For the entries below, copy exactly the line that contains "Besides places in" through the line that contains "(258, 381) to (218, 273): 0.49", both ends included, and exclude all pictures.

※

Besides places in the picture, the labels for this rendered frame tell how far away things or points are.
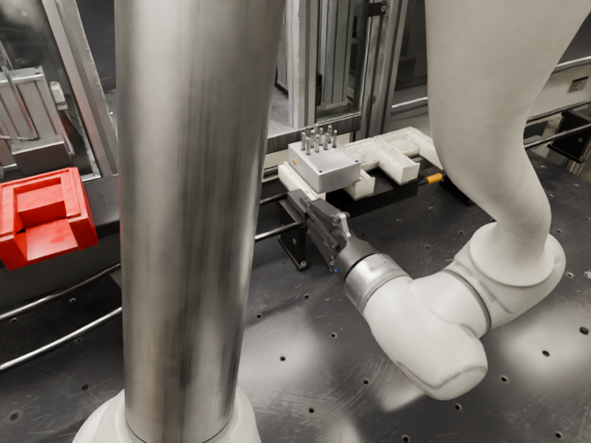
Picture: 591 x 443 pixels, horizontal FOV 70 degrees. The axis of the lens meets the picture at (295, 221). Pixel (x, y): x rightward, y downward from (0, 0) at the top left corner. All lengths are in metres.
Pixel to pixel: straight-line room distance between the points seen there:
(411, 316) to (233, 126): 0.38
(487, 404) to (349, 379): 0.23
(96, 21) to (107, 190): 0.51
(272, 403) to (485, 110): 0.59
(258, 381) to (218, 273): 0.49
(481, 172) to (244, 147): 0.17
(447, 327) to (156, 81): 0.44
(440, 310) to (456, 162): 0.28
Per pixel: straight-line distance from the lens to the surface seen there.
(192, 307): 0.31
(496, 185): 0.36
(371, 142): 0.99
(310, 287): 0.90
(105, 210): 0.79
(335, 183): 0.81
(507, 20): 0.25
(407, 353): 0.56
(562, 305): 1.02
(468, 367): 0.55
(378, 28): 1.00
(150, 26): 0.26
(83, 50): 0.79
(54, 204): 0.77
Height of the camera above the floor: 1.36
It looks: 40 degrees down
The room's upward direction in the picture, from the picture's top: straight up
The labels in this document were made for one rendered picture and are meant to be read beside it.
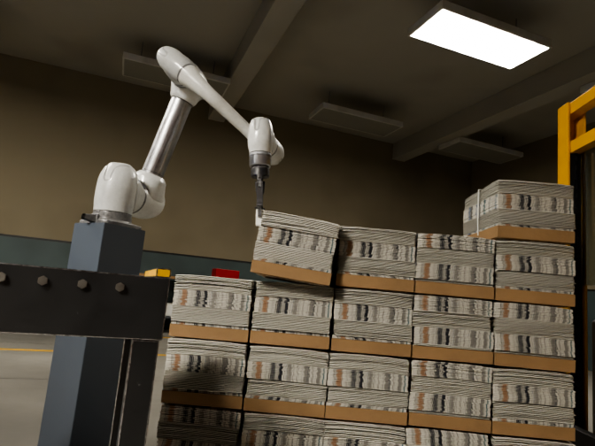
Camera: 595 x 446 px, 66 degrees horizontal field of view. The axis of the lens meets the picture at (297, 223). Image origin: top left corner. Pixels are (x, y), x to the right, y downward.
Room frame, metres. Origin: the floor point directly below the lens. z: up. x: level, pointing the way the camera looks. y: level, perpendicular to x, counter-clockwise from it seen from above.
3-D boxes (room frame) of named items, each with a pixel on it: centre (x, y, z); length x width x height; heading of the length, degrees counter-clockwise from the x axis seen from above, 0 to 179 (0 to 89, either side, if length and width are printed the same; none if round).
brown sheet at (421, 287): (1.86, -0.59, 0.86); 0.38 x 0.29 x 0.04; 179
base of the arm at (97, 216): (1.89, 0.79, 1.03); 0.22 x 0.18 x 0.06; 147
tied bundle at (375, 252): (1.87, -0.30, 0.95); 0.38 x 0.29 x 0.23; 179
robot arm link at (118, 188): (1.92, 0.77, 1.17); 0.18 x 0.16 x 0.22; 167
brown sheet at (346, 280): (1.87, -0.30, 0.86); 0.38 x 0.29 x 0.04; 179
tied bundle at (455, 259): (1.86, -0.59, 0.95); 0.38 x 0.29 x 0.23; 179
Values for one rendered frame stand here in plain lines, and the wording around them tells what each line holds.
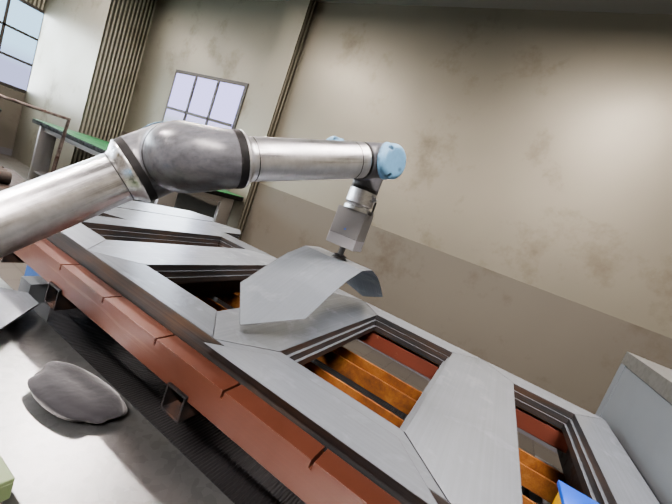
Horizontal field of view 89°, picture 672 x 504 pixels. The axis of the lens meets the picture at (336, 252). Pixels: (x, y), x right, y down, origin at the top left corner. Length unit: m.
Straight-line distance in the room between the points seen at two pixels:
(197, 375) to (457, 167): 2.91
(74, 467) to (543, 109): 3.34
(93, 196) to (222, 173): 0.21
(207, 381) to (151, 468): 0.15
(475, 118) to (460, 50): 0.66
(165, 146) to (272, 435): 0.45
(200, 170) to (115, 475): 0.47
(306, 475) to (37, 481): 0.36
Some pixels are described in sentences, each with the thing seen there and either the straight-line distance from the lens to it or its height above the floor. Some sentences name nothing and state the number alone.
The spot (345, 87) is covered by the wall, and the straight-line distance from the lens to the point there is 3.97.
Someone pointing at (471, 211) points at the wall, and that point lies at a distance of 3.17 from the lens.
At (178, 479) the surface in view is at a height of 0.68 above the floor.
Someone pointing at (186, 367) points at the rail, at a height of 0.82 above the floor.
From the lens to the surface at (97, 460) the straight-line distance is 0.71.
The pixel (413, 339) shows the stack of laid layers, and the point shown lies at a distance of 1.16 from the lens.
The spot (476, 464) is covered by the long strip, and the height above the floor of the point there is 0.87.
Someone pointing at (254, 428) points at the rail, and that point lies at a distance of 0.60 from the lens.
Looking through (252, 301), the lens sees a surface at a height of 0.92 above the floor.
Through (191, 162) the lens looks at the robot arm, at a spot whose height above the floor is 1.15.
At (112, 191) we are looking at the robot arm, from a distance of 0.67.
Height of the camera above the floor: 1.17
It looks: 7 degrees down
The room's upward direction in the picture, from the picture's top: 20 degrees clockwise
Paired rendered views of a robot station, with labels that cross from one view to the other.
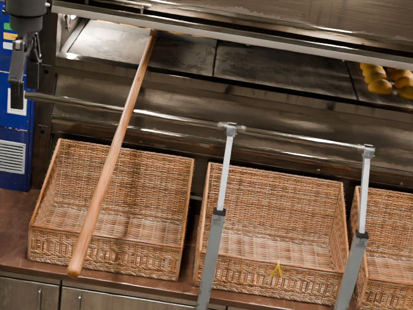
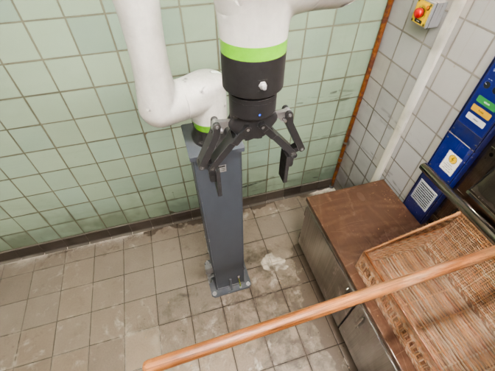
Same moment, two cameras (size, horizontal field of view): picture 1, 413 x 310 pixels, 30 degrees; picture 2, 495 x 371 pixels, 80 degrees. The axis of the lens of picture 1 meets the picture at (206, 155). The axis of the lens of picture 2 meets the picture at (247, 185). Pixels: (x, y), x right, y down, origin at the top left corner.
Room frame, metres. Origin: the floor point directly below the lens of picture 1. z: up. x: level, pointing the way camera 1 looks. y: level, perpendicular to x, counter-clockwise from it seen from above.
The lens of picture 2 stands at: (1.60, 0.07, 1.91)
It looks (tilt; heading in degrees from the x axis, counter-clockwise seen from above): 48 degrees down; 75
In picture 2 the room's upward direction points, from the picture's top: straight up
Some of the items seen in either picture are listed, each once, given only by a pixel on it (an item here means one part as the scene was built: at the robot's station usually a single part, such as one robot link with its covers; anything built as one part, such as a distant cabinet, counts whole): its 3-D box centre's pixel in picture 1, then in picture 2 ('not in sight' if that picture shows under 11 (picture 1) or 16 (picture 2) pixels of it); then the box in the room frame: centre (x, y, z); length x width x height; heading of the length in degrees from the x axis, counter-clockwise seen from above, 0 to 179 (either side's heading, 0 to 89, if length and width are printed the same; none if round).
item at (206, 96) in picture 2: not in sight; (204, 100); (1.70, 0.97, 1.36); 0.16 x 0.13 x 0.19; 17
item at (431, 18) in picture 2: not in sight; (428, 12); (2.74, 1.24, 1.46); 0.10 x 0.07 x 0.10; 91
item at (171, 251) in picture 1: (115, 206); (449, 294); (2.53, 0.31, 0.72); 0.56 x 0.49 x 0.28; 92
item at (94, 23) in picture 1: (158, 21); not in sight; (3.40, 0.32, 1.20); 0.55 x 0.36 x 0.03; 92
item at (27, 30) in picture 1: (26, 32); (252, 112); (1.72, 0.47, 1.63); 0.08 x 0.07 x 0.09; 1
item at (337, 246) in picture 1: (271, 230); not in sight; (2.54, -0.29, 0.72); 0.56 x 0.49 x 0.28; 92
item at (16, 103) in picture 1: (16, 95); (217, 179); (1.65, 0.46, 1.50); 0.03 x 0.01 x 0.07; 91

※

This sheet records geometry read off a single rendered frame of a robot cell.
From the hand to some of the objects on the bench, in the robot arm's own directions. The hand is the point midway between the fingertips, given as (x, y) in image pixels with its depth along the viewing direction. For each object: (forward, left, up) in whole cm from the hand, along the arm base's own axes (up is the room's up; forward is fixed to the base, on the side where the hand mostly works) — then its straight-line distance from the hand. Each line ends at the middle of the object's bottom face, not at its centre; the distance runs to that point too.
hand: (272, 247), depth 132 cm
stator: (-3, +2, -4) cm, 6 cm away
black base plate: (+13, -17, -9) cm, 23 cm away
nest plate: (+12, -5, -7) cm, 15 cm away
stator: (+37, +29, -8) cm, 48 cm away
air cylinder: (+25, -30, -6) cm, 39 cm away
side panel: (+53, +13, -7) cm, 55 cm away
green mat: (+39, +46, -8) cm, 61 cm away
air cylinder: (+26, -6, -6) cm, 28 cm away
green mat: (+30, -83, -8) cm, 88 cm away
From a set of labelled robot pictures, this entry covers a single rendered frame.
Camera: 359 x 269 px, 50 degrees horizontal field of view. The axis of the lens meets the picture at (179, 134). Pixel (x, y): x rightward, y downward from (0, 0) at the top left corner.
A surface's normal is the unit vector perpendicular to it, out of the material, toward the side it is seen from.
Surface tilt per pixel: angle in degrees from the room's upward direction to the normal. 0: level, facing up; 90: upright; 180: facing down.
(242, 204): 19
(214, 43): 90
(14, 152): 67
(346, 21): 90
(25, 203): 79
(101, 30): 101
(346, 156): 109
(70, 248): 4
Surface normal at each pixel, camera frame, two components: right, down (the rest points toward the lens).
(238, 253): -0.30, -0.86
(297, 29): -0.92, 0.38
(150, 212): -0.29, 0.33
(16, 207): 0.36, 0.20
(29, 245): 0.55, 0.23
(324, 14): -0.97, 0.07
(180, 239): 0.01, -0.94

※

§ EXERCISE ANSWER
Besides places in the picture, the labels for this rendered frame tell how far away things or points are.
Picture: 591 x 443 pixels, horizontal FOV 70 degrees. The axis of the lens meets the picture at (295, 221). Pixel (x, y): x rightward, y downward from (0, 0) at the top left corner. All lengths are in metres.
Pixel to pixel: straight-line room distance between the points seen there:
(411, 316) to (233, 126): 0.38
(487, 404) to (349, 379): 0.23
(96, 21) to (107, 190): 0.51
(272, 403) to (485, 110): 0.59
(258, 381) to (218, 273): 0.49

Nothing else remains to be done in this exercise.